People v. Sharp

155 N.W.2d 719, 9 Mich. App. 34, 1967 Mich. App. LEXIS 393
CourtMichigan Court of Appeals
DecidedDecember 5, 1967
DocketDocket 2,511
StatusPublished
Cited by20 cases

This text of 155 N.W.2d 719 (People v. Sharp) is published on Counsel Stack Legal Research, covering Michigan Court of Appeals primary law. Counsel Stack provides free access to over 12 million legal documents including statutes, case law, regulations, and constitutions.

Bluebook
People v. Sharp, 155 N.W.2d 719, 9 Mich. App. 34, 1967 Mich. App. LEXIS 393 (Mich. Ct. App. 1967).

Opinion

McGregor, J.

Defendant was involved in an altercation with Ben Robinson on June 1, 1951. He was charged with felonious assault with a deadly weapon, 1 a wooden table leg. At commencement of trial on July 2, 1951, a second count to the information was added, charging aggravated assault, a misdemeanor. 2 Thereupon, the defendant pled guilty to the misdemeanor of aggravated assault, and on July 16, 1951, was sentenced to serve 10 months to 1 year in prison. Subsequently, on August 29, 1951, Ben Robinson died as the result *37 of defendant’s attack, the same incident that was the basis of the above assáult conviction.

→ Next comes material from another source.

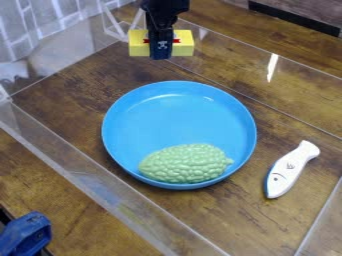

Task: Remove the yellow brick from inside the blue tray and put it on the table

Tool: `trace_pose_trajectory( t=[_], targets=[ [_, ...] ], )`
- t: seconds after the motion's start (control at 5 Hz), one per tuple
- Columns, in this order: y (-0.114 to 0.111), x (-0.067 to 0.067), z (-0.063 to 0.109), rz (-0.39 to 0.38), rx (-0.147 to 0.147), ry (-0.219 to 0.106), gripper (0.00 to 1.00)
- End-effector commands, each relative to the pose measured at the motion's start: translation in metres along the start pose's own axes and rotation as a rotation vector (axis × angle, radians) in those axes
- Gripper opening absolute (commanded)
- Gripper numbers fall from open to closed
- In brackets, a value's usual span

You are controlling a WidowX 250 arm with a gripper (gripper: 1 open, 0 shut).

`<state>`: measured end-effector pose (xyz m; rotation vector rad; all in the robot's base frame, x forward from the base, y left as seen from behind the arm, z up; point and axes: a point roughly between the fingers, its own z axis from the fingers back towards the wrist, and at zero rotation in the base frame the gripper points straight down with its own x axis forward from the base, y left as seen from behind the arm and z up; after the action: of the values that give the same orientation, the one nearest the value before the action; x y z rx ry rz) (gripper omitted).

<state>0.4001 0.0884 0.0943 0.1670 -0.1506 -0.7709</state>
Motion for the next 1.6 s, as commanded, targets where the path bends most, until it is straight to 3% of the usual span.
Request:
trace_pose_trajectory(
  t=[0.0,0.6,1.4],
  targets=[
    [0.017,0.003,0.049,-0.015,0.127,-0.072,0.0],
    [0.025,0.014,0.055,-0.095,0.181,-0.098,0.0],
    [0.039,-0.028,0.021,0.024,0.125,0.015,0.0]
  ],
)
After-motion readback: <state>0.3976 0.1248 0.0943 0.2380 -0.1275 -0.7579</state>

On October 19, 1951, defendant was charged with murder languishing, or murder in the first degree. 3 Defendant was not represented by counsel at the preliminary examination nor at the arraignment, on the information. Then, the court appointed counsel who moved to quash the information on the ground of former, or double jeopardy. The motion was heard and denied. A trial was had and the defendant was found guilty of murder in the first degree. He was sentenced to life in prison, as requiréd by the statute. The. record shows that the court reporter at defendant’s trial is now dead, and that no other reporter can transcribe the notes, and consequently, there is no transcript.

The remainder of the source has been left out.